• _WHAT YOU ARE ASKED TO DO_
Write out the data below exactly as given, without any of its pictures.

======

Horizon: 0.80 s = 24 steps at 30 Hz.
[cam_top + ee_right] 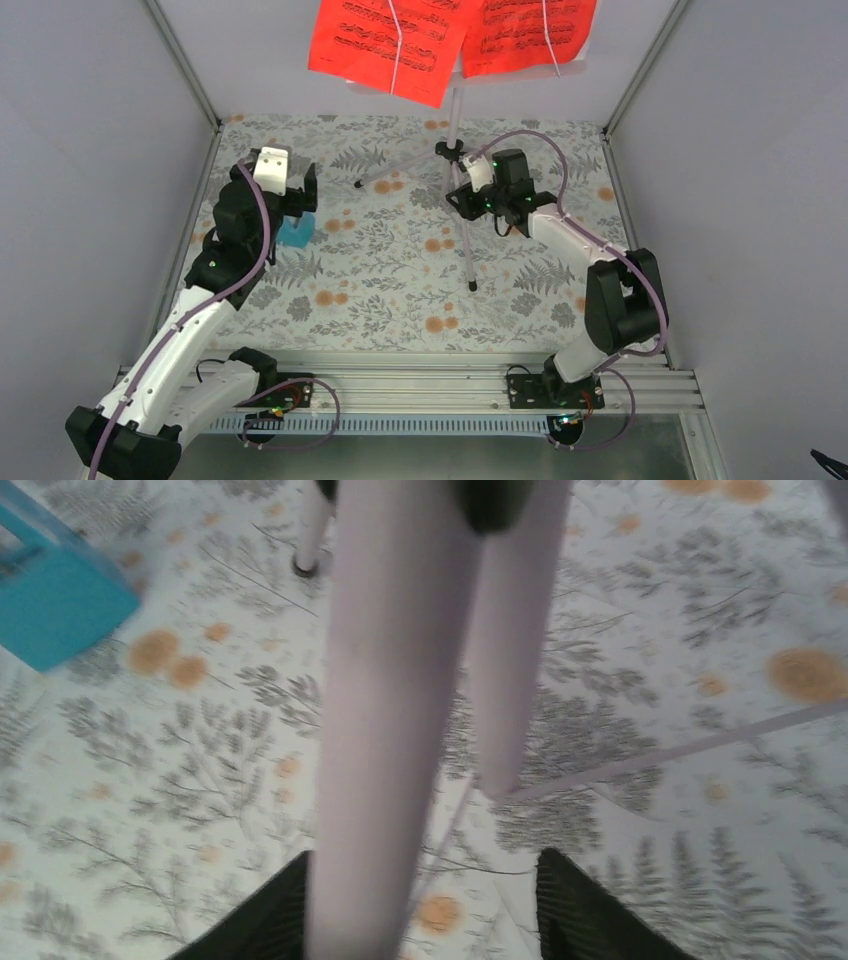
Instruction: Pack up the instrument practice props
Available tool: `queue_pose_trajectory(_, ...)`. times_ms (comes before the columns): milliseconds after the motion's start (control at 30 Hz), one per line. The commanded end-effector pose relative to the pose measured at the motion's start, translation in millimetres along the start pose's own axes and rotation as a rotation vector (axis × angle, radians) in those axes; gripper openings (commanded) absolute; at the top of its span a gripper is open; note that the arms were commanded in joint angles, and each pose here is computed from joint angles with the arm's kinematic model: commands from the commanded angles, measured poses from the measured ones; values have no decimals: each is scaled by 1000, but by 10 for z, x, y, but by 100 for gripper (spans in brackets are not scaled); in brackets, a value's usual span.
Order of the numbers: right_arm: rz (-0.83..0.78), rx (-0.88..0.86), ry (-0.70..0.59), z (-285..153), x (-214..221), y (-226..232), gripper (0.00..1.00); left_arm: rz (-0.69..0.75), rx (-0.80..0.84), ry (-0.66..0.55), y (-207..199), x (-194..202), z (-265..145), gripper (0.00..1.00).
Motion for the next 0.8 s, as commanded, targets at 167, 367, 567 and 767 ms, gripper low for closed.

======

• _EXERCISE ANSWER_
Horizon: 0.80 s = 24 steps at 30 Hz.
[cam_top + ee_right] 
Instruction: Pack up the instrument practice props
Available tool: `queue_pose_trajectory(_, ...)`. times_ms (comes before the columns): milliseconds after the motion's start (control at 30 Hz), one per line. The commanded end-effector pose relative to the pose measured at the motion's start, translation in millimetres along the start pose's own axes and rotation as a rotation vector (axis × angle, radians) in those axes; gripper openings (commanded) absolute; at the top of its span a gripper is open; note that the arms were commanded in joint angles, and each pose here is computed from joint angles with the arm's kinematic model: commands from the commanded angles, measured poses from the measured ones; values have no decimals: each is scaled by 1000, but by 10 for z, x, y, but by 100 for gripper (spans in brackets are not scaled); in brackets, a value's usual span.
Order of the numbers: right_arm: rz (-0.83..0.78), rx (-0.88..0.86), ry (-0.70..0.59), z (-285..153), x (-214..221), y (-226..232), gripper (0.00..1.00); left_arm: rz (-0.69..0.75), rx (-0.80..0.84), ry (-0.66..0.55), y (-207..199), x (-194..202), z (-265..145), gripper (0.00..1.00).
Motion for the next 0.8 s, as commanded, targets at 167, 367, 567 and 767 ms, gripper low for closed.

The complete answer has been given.